WHAT NEEDS TO BE DONE: Find the lines below that contain the word "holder" and count them. Only the number should be given.

+++ PROVIDED ENTRIES +++

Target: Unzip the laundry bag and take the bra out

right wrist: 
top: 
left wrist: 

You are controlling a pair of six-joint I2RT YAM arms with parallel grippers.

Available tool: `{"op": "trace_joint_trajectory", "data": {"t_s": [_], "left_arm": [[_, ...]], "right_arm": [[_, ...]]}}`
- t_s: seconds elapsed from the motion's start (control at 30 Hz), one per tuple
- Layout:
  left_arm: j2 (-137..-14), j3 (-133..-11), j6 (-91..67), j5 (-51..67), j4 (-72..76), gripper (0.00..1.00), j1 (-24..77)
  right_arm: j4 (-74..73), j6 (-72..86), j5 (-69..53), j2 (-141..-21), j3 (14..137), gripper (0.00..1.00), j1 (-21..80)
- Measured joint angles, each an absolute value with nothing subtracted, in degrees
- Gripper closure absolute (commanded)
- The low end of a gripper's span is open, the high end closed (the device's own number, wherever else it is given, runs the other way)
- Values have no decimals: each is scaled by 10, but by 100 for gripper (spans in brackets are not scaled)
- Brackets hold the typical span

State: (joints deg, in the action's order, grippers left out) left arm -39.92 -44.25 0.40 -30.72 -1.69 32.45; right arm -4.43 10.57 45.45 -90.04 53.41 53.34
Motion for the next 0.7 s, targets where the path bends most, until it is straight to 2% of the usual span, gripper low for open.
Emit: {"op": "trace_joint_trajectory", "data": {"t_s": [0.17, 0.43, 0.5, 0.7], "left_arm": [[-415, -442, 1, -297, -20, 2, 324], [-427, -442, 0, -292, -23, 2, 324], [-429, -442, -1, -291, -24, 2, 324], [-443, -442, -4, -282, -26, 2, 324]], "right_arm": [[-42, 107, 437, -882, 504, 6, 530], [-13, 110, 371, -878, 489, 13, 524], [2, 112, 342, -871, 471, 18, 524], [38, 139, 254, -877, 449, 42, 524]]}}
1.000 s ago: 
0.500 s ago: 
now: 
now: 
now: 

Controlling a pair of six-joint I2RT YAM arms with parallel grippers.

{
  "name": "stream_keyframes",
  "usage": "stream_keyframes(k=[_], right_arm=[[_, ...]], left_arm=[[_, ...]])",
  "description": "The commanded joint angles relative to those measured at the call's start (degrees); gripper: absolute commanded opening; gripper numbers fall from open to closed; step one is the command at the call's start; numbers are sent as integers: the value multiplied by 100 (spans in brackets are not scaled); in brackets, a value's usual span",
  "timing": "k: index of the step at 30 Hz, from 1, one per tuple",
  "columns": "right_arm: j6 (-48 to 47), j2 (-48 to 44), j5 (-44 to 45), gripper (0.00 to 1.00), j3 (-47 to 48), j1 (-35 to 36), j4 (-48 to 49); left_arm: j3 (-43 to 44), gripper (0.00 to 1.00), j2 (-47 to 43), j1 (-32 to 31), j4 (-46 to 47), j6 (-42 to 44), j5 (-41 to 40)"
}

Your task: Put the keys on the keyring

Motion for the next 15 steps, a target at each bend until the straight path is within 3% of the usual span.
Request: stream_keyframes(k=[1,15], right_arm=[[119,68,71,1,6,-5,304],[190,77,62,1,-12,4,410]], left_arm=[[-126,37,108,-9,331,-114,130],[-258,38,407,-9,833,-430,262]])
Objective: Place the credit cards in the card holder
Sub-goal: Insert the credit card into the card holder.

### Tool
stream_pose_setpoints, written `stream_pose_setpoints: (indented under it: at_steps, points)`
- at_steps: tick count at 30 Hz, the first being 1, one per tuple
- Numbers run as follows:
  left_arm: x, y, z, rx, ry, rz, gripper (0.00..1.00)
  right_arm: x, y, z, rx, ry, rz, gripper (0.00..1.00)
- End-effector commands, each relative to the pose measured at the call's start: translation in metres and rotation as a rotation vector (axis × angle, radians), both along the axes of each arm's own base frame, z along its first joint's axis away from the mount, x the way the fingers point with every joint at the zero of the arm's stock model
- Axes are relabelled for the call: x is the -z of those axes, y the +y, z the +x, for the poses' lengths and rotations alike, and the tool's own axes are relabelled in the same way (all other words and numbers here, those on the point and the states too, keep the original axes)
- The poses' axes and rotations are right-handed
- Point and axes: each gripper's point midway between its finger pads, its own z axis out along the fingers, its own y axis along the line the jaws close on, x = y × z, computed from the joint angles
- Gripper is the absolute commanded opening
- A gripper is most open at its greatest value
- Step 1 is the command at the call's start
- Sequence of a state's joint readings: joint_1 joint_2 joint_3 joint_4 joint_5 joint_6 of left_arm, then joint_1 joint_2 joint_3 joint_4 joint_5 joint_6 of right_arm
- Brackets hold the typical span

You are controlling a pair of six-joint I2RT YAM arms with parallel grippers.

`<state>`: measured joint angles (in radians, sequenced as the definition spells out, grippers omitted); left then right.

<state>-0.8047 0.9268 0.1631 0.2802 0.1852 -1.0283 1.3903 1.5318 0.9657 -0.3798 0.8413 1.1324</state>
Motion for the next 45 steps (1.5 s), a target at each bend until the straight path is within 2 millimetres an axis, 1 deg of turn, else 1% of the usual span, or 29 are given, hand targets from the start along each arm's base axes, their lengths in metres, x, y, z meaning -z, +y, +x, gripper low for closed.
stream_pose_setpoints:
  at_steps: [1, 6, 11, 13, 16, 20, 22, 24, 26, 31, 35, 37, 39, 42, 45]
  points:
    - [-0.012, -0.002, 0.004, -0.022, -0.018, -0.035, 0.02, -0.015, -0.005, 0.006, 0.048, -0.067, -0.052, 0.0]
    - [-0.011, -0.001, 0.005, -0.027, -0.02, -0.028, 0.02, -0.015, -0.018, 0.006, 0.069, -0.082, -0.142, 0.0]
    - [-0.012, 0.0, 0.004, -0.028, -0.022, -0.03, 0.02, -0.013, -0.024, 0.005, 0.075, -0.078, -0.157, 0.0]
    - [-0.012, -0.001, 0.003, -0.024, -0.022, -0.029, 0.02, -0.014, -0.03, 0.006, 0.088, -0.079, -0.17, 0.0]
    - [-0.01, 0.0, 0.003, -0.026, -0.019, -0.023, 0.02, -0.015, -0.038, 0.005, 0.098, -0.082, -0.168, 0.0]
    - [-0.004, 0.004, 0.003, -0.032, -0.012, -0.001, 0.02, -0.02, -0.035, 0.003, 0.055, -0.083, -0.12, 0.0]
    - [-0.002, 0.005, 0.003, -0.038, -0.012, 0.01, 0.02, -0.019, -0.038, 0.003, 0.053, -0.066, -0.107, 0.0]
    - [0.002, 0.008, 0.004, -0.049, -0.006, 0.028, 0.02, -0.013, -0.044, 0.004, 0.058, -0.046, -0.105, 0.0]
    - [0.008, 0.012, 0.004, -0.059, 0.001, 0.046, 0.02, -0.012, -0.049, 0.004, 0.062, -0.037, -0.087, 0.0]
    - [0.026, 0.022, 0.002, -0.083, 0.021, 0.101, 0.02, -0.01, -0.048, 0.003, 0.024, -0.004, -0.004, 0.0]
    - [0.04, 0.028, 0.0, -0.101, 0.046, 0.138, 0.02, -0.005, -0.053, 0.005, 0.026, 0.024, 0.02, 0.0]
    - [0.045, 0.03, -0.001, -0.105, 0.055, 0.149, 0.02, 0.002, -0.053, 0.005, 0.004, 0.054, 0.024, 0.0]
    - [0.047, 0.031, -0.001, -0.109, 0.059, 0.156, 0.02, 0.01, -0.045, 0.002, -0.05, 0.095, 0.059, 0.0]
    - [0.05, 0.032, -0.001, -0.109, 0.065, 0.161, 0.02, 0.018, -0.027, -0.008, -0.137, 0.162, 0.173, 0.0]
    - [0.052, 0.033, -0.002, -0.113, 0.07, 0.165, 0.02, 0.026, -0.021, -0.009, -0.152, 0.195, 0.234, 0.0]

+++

RESULT: 2